From: "Summers, Stuart" <stuart.summers@intel.com>
To: "Brost, Matthew" <matthew.brost@intel.com>
Cc: "intel-xe@lists.freedesktop.org" <intel-xe@lists.freedesktop.org>,
"Dong, Zhanjun" <zhanjun.dong@intel.com>,
"Lin, Shuicheng" <shuicheng.lin@intel.com>,
"Vishwanathapura,
Niranjana" <niranjana.vishwanathapura@intel.com>
Subject: Re: [PATCH 6/7] drm/xe: Clean up GuC software state after a wedge
Date: Thu, 23 Oct 2025 17:43:34 +0000 [thread overview]
Message-ID: <b0ddbf8914338d94bce2ba6c092f6c3fd0635c57.camel@intel.com> (raw)
In-Reply-To: <aPlJihKuwV3A4cLP@lstrano-desk.jf.intel.com>
On Wed, 2025-10-22 at 14:15 -0700, Matthew Brost wrote:
> On Mon, Oct 20, 2025 at 09:45:28PM +0000, Stuart Summers wrote:
> > When the driver is wedged during a hardware failure, there
> > is a chance the queue kill coming from those events can
> > race with either the scheduler teardown or the queue
> > deregistration with GuC. Basically the following two
> > scenarios can occur (from event trace):
> >
> > Scheduler start missing:
> > xe_exec_queue_create
>
> The queues should be initialized in a started state unless a GT reset
> or
> VF migration is in progress. In both cases, upon successful
> completion,
> all queues will be restarted.
>
> I did spot a bug in GT resets — if those fail, we don’t properly
> restart
> the queues.
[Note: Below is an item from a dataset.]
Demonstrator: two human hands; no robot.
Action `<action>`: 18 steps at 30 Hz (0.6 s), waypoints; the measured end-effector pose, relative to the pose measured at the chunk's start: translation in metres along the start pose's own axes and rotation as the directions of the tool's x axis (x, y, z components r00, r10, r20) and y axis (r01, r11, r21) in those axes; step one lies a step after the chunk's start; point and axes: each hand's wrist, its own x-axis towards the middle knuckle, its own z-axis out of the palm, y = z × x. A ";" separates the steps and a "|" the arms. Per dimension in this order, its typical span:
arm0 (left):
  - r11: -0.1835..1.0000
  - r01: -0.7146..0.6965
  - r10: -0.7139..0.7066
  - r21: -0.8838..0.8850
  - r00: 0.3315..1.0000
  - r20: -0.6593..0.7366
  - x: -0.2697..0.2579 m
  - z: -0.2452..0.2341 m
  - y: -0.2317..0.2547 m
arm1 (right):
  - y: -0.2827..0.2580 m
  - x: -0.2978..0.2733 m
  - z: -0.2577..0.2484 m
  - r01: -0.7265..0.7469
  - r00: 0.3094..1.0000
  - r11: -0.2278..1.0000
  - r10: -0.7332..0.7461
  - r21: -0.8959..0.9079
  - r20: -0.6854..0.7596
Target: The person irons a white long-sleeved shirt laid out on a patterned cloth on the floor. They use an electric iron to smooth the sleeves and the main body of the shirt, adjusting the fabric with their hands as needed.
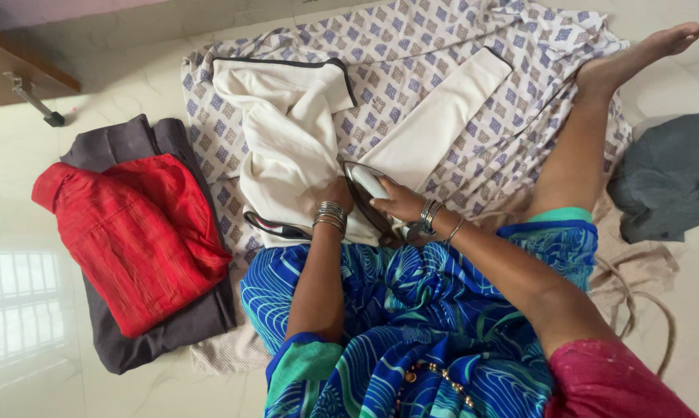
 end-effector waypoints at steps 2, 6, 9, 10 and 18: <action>1.000 -0.001 0.002 0.012 0.999 -0.040 -0.005 -0.007 0.006 | 0.001 -0.001 0.000 -0.036 0.999 0.998 0.035 -0.061 -0.008; 0.997 0.057 -0.060 0.057 0.997 0.056 -0.011 -0.017 0.012 | 0.006 -0.004 -0.001 -0.021 0.993 0.960 -0.011 -0.278 -0.115; 0.998 0.057 -0.058 0.008 0.997 0.053 -0.016 -0.018 0.011 | 0.009 0.002 -0.009 -0.046 0.992 0.950 0.007 -0.309 -0.127; 0.997 0.052 -0.049 -0.064 0.998 0.040 -0.018 -0.018 0.009 | 0.011 0.004 -0.013 -0.066 0.991 0.949 0.025 -0.307 -0.134; 0.990 0.072 -0.086 0.123 0.990 0.110 -0.039 -0.046 0.025 | 0.040 0.024 -0.075 -0.146 0.970 0.940 0.075 -0.308 -0.233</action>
That should be fixed.
>
> Also, I think xe_guc_declare_wedged is incorrect now that I’m looking
> at
> it.
>
> It probably should be:
>
> void xe_guc_declare_wedged(struct xe_guc *guc)
> {
> xe_gt_assert(guc_to_gt(guc), guc_to_xe(guc)->wedged.mode);
>
> xe_guc_ct_stop(&guc->ct);
> xe_guc_submit_wedge(guc);
> xe_guc_sanitize(guc);
> }
It's a good point, but to be clear, I'm not doing a GT reset here.
Actually in the case I'm testing, there is an explicit PCIe FLR and
then I'm explicitly wedging after and making sure the unbind completes
error-free. Not something I'm necessarily planning on driving into the
tree here, but doing this for some internal testing.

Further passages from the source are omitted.